‘I would do anything for Gwyn’

Mike Milik

With a name like “Great Expectations,” a movie had better be good. Otherwise, the audience will feel cheated and let down.

So, does the new film version of the Charles Dickens classic live up to the promise of its name?

The film opens and we see a young boy skipping through the water and sketching the fish and ocean life he sees.

Finn (Ethan Hawke), in a voice over, explains this is not the way things actually happened, but the way he remembers them. The boy we see in the water is a young Finn.

Finn is an orphan (but then, aren’t all Dickens’ young boys orphans?) who lives with his sister and her boyfriend Joe. Soon, his sister skips out, and Joe raises the boy as his own.

While he is growing up, Finn visits Paradiso Perduto every Saturday to play with the niece of an eccentric rich woman. Paradiso Perduto is a sprawling and crumbling mansion which sits on the Gulf of Mexico. It is also one of the most visually intriguing settings I’ve seen in a long time.

The cinematography is one of the best things about this movie. The use of shadows, the rich details and the way each shot is framed is fantastic.

Paradiso Perduto, with its rotting facades and abandoned wedding decor, was particularly interesting.

The lady of the house is Ms. Dinsmoor, a very eccentric old woman played by Anne Bancroft.

She is by far the most colorful character in “Great Expectations” and has some of the films funniest lines.

She also gets scarier as the movie progresses and the years pass. Dinsmoor’s face gets extremely wrinkled, and she wears more and more make-up until she resembles a drag queen.

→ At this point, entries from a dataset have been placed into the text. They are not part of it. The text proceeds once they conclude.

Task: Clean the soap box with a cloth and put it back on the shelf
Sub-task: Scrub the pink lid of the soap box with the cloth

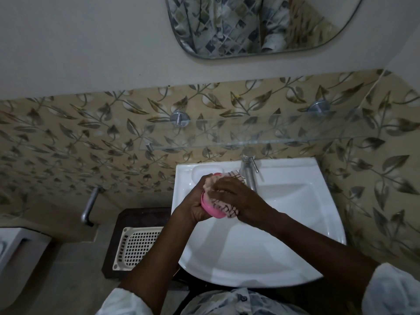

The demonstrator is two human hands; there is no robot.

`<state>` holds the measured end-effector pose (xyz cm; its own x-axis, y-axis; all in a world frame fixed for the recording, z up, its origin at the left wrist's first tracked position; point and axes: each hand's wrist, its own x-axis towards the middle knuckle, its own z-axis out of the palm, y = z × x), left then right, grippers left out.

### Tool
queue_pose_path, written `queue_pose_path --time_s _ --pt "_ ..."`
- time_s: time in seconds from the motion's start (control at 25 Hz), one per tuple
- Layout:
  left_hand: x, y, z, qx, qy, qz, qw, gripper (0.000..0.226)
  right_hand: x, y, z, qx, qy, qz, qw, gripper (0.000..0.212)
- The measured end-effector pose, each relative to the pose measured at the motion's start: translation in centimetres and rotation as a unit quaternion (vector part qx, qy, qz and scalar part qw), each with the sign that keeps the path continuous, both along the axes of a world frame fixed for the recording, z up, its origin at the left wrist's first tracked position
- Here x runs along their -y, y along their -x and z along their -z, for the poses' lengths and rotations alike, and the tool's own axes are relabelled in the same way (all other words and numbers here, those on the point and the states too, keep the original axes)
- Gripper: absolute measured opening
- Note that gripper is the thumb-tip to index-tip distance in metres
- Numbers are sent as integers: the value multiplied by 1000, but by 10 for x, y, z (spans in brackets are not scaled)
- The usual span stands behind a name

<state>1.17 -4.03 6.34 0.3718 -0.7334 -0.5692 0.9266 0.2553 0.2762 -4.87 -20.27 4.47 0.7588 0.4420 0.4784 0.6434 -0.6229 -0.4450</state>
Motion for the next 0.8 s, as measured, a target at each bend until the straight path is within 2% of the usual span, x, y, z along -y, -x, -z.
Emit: queue_pose_path --time_s 0.08,0.16,0.28,0.32,0.52,0.64,0.72,0.8 --pt "2 -2 2 12 4 -5 1000 45 0 2 -2 -4 33 2 999 51" --pt "5 1 5 44 -26 -32 998 42 -1 -2 -14 -35 61 127 989 50" --pt "13 4 9 64 -37 -82 994 40 -19 -4 -26 -124 171 256 943 42" --pt "16 4 11 73 -55 -87 992 40 -27 -3 -28 -165 181 284 927 39" --pt "33 4 15 114 -227 -171 952 55 -44 1 -38 -299 106 343 884 29" --pt "35 2 15 124 -220 -205 946 63 -45 2 -46 -291 76 344 890 26" --pt "31 3 19 131 -215 -194 948 60 -50 6 -48 -241 77 314 915 24" --pt "24 1 17 124 -188 -187 956 50 -53 10 -45 -192 81 245 947 39"
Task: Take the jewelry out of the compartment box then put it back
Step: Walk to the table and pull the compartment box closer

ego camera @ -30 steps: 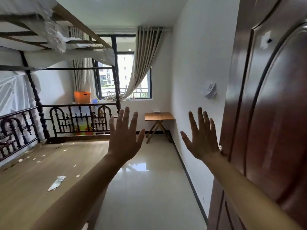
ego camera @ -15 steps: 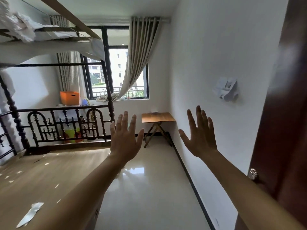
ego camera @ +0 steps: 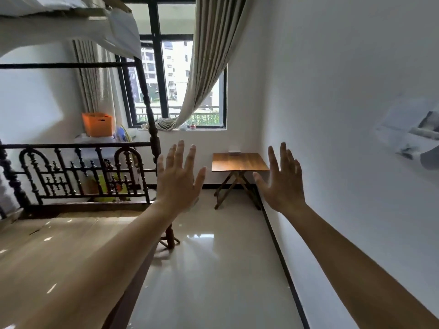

But Finn’s attention is focused from the beginning on Estella, Dinsmoor’s niece who is his age. “She’ll only break your heart,” Dinsmoor warns. “It’s a fact.”

Does Finn heed her words of advice and steer clear of the dangerous Estella? Well, if he did, “Great Expectations” would be about 20 minutes long.

So begins a big life-long tease. That young girl grows up to be Gwyneth Paltrow, so of course, Finn pursues her even harder.

He travels to New York where he becomes a rich and successful artist, hoping to win over Estella by being worthy of her affections. Every few years, she blows into Finn’s life like a storm, gets him all hot and bothered and then leaves him cold.

The pattern starts when both are children with a quick kiss at a fountain.

In years to come, she escalates matters until she poses nude for Finn and actually sleeps with him. He thinks all will be well until she is gone the next morning.

Gone to get married to another man.

I began to wonder how much of this abuse Finn was going to put up with. Then I realized we’re talking about Gwyneth Paltrow here.

She could chew me up, spit out the pieces and stomp them into the ground, at which point I would politely ask for some more.

One of the problems with “Great Expectations” is the film is almost all one-sided. We know Finn is in love with Estella, but very little is reciprocated.

We eventually learn that Finn was set up in a revenge-against-men plot by Ms. Dinsmoor, but by that point, the film has kind of fallen apart.

“Great Expectations” starts out as a great movie. I was totally captivated for the first half, but after that point, it loses steam. And although I’ve never read the book, I’m pretty sure Dickens never wrote anything like “I want you inside me.”

The performances are good. Hawke and Paltrow are two of the most gifted actors of their age. And the movie is a visual treat. So, while you shouldn’t go into the theater with great expectations, you can go in with pretty good ones.

3 1/2 stars out of five.


Mike Milik is a senior in advertising from West Des Moines.